3. The indoor sterilization method according to claim 2, wherein the step of determining the concentration range interval to which the microorganism concentration belongs and the corresponding target irradiation intensity based on each microorganism concentration threshold value comprises:

4. The indoor sterilization method as claimed in claim 3, wherein the step of determining the control strategy of the ultraviolet lamp bead based on the concentration range interval, the target irradiation intensity, and the indoor ventilation times of the air conditioner comprises:

determining a first running time, a second running time, a third running time and an interval time of the ultraviolet lamp bead according to the indoor ventilation times of the air conditioner, wherein the first running time is less than the second running time, the second running time is less than the third running time, and the interval time is less than the first running time;

judging the concentration range interval of the microorganism concentration;

under the condition that the microorganism concentration belongs to the second concentration range interval, controlling the ultraviolet lamp beads to work at the first irradiation intensity and the second operation time, and then obtaining the microorganism concentration in the indoor air at intervals;

5. The indoor sterilization method according to claim 4, wherein the first operation time is a time taken for the number of times of air exchange in the air conditioner to reach three times;

the interval time is the time for the air conditioner to change air every 0.1 time.

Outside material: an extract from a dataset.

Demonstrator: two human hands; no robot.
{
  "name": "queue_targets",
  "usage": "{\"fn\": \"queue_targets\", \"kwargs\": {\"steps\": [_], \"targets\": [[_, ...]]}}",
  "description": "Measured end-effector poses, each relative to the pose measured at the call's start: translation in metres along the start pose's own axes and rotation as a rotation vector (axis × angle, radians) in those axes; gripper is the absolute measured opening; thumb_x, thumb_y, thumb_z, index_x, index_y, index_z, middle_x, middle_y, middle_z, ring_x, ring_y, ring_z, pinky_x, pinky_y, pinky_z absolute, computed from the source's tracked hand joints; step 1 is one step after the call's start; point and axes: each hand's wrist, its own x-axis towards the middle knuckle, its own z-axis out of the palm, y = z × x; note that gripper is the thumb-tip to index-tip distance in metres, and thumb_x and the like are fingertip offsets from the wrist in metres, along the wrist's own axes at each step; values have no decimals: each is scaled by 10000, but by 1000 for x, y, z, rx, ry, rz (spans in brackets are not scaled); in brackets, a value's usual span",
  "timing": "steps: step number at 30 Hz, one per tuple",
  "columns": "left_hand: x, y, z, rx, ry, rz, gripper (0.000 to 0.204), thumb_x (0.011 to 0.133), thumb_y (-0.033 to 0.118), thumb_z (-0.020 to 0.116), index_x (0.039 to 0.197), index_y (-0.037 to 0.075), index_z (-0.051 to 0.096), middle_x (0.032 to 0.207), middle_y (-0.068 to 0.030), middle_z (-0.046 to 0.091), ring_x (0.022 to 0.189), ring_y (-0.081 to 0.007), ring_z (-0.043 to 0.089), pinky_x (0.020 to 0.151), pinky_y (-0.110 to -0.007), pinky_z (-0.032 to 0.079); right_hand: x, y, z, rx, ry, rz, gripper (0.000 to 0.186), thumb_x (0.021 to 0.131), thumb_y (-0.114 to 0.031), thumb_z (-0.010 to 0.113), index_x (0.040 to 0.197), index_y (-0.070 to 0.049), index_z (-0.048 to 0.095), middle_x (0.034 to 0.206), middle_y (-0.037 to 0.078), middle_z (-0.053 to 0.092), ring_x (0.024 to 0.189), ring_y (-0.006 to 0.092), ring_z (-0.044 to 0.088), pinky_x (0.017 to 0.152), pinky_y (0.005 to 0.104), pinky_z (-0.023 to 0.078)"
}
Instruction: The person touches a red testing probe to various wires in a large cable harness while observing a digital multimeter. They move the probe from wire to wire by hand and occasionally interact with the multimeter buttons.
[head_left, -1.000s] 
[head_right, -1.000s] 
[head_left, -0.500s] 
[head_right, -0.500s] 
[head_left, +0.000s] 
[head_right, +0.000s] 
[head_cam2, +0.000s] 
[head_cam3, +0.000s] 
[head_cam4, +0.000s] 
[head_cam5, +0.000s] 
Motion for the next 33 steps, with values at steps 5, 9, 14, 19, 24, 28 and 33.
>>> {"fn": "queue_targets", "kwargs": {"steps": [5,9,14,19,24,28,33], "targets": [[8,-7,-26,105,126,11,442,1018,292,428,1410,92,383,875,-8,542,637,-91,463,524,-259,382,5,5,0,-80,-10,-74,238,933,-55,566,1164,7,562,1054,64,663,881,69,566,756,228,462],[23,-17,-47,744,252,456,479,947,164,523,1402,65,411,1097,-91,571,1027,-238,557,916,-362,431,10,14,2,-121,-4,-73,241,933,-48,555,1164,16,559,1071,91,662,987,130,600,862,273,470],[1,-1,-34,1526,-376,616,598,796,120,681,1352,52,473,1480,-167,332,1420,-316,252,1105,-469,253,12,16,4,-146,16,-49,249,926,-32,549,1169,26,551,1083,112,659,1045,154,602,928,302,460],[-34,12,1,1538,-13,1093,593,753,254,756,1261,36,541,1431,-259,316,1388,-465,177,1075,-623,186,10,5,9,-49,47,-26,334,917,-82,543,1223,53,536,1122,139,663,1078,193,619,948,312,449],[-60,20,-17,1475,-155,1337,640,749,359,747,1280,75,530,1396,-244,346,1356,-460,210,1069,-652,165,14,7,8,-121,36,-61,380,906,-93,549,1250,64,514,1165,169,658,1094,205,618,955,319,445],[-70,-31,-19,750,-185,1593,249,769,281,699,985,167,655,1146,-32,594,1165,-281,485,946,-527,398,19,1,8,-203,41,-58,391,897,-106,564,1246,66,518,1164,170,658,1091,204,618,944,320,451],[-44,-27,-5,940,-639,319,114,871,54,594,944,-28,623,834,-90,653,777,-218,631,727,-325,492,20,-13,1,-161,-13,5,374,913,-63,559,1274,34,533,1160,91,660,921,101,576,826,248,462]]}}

6. The indoor sterilization method according to claim 4, wherein the step of determining the control strategy of the ultraviolet lamp bead based on the concentration range interval, the target irradiation intensity, and the indoor ventilation times of the air conditioner further comprises:

under the condition that the concentration of the microorganisms belongs to the fourth concentration range interval, calculating to obtain a reference microorganism concentration value according to the third concentration threshold value and the fourth concentration threshold value;

calculating the tolerance of the obtained indoor air and the reference microorganism concentration value based on the obtained indoor air and the reference microorganism concentration value;

7. The indoor sterilization method according to claim 6, wherein after the step of controlling the ultraviolet lamp beads to stop operating, the method further comprises:

under the condition that the concentration of the microorganisms belongs to the third concentration range, controlling the ultraviolet lamp beads to start working at the second irradiation intensity, and obtaining the concentration of the microorganisms in the indoor air once every other interval time after working at the third running time;

8. The utility model provides an indoor sterilizing equipment, its characterized in that is applied to the air conditioner, the air conditioner includes ultraviolet lamp pearl, there are a plurality of microorganism concentration threshold values in advance in the air conditioner, and a plurality of irradiation intensity of ultraviolet lamp pearl, the device includes:

the acquisition module is used for responding to a sterilization starting instruction and acquiring the concentration of microorganisms in the indoor air;

9. An air conditioner, characterized by comprising an ultraviolet lamp bead and a controller, wherein the controller controls the operation of the ultraviolet lamp bead by using the indoor sterilization method as claimed in any one of claims 1 to 7.

10. A computer-readable storage medium, on which a computer program is stored, wherein the computer program, when executed by a controller, implements the indoor sterilization method according to any one of claims 1 to 7.